Virginia Tech's Department of Foreign Languages and Literatures and the English Department will sponsor this event which features an array of special sessions and workshops addressing the convention's theme: the effects that technological shifts are having on the disciplines of literatures and languages in colleges and universities. According to Justo Ulloa, professor in the Department of Foreign Languages and Literatures (FLL) at Virginia Tech, and president of SAMLA, other major issues being discussed include web-based teaching and distance learning, electronic editions and collections, as well as new literary forms arising from computer-based communications. Eddie Watson, technology specialist for FLL, was appointed by SAMLA to serve as its first "Senior Technology Consultant and Organizer of Special Sessions."
Founded in 1928, SAMLA is an organization of approximately 2,500 teachers, scholars, and graduate students dedicated to the advancement of teaching and to literary and linguistic scholarship in the modern languages. For more information on the conference, contact Ulloa at (540) 231-8314, or email@example.com.
The College of Liberal Arts and Human Sciences embraces the arts, humanities, social and human sciences, and education. The college nurtures intellect and spirit, enlightens decision-making, inspires positive change, and improves the quality of life for people of all ages. It is home to the departments of apparel, housing and resource management, communication, educational leadership and policy studies, English, foreign languages and literatures, history; human development, interdisciplinary studies, music, philosophy, political science, ROTC, science and technology in society, sociology, teaching and learning, and theatre arts.
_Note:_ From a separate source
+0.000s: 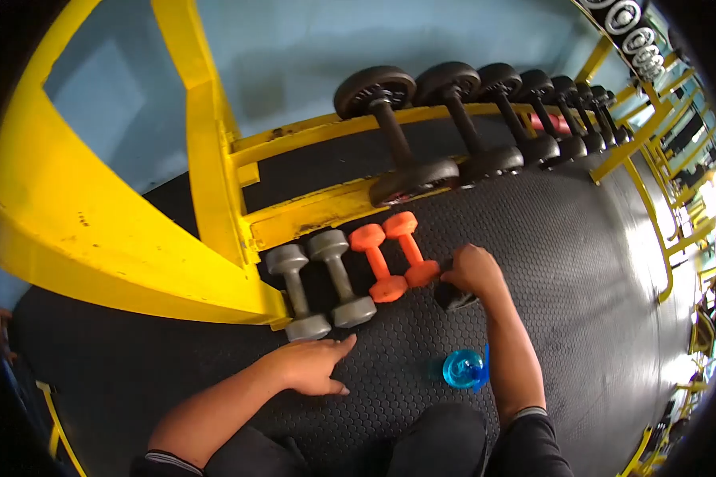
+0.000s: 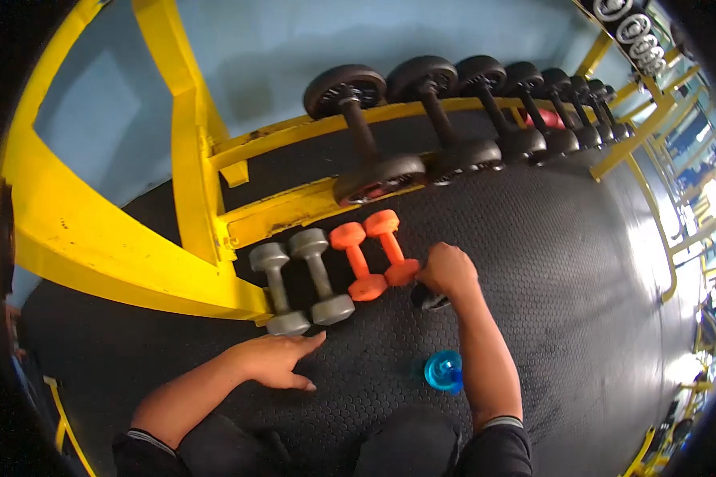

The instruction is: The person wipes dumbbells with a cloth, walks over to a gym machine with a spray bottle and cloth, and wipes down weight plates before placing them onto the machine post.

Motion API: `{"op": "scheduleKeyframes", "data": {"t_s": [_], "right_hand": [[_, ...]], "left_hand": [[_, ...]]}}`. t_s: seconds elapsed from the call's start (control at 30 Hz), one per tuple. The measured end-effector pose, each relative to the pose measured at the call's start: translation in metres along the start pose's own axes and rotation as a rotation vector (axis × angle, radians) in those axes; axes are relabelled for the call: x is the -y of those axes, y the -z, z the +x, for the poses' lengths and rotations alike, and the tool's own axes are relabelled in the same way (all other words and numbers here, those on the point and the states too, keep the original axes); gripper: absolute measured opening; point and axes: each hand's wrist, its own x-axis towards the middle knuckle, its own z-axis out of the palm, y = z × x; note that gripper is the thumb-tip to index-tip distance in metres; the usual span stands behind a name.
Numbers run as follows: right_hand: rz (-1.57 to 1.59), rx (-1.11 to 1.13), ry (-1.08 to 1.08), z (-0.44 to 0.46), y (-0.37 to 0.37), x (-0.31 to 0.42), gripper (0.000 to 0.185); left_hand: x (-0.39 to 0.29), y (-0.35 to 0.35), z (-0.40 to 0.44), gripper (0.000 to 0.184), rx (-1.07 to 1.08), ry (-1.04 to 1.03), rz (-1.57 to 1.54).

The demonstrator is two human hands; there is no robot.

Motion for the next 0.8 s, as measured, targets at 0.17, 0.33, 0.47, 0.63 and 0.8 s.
{"op": "scheduleKeyframes", "data": {"t_s": [0.17,0.33,0.47,0.63,0.8], "right_hand": [[0.845,0.037,0.210,-0.115,0.046,0.057,0.028],[1.126,-0.057,0.520,-0.138,0.042,0.038,0.032],[0.266,-0.423,-0.044,-0.155,0.007,-0.038,0.059],[0.260,0.029,-0.342,-0.172,-0.087,-0.070,0.069],[0.373,-0.105,-0.300,-0.179,-0.066,-0.075,0.031]], "left_hand": [[-0.037,-0.002,0.006,0.105,-0.347,-0.334,-0.367],[-0.039,-0.025,0.014,0.051,-0.461,-0.372,-0.825],[-0.028,-0.016,-0.021,0.032,-0.395,-0.287,-0.672],[-0.037,-0.003,-0.029,0.023,-0.289,-0.185,-0.517],[-0.061,0.013,-0.040,0.033,-0.317,-0.216,-0.372]]}}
Founded in 1872 as a land-grant college, Virginia Tech has grown to become among the largest universities in the Commonwealth of Virginia. Today, Virginia Tech's eight colleges are dedicated to putting knowledge to work through teaching, research, and outreach activities and to fulfilling its vision to be among the top research universities in the nation. At its 2,600-acre main campus located in Blacksburg and other campus centers in Northern Virginia, Southwest Virginia, Hampton Roads, Richmond, and Roanoke, Virginia Tech enrolls more than 28,000 full- and part-time undergraduate and graduate students from all 50 states and more than 100 countries in 180 academic degree programs.